■ **WHAT IS NEEDED**
Everything in the data below is to be reproduced without any deviation.

■ **DATA BLOCK**
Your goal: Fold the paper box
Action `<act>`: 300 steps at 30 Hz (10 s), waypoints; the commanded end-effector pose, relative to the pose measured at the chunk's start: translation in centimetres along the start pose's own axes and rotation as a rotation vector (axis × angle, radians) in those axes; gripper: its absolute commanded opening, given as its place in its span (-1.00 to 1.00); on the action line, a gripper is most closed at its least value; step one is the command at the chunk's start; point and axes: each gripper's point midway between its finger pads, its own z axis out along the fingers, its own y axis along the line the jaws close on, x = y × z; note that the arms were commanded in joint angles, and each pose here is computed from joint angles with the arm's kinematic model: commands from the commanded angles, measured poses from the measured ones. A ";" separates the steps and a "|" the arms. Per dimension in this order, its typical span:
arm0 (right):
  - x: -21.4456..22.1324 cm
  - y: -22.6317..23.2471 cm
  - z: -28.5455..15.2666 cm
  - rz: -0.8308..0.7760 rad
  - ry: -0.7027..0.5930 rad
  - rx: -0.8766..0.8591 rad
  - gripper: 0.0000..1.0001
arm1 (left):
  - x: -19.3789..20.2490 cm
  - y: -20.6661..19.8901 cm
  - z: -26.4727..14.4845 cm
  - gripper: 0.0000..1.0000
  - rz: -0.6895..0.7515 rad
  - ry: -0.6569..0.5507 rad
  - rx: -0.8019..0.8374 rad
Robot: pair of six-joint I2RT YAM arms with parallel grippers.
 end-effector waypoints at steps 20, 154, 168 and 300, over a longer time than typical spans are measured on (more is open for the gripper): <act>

■ **RESULT BELOW**
Your goal: Fold the paper box
Action `<act>`: 300 steps at 30 Hz (10 s), waypoints; the commanded end-effector pose, relative to the pose measured at the chunk's start: translation in centimetres along the start pose's own axes and rotation as a rotation vector (axis × angle, radians) in those axes; gripper: its absolute commanded opening, given as its place in its span (-1.00 to 1.00); on the action line, a gripper is most closed at its least value; step one is the command at the chunk's start; point and axes: each gripper's point midway between its finger pads, its own z axis out along the fingers, its own y axis along the line the jaws close on, x = y × z; note that the arms were commanded in joint angles, and each pose here is computed from joint angles with the arm's kinematic model: commands from the commanded angles, measured poses from the measured ones. A ";" separates the steps and a "|" the arms. Per dimension in this order, its typical span:
arm0 (right):
  - x: -21.4456..22.1324 cm
  - y: -22.6317..23.2471 cm
  - z: -28.5455..15.2666 cm
  - rz: -0.8308..0.7760 rad
  - ry: -0.7027..0.5930 rad
  - rx: -0.8766..0.8591 rad
  - gripper: 0.0000..1.0001
arm1 (left):
  - x: -19.3789..20.2490 cm
  - y: -20.6661..19.8901 cm
  - z: -26.4727..14.4845 cm
  - gripper: 0.0000..1.0000
  - rz: -0.6895..0.7515 rad
  - ry: -0.6569..0.5507 rad
  - rx: -0.8019..0.8374 rad
Robot: pair of six-joint I2RT YAM arms with parallel grippers.
 end-effector waypoints at steps 20, 154, 168 and 300, over a longer time than typical spans are measured on (more is open for the gripper): <act>

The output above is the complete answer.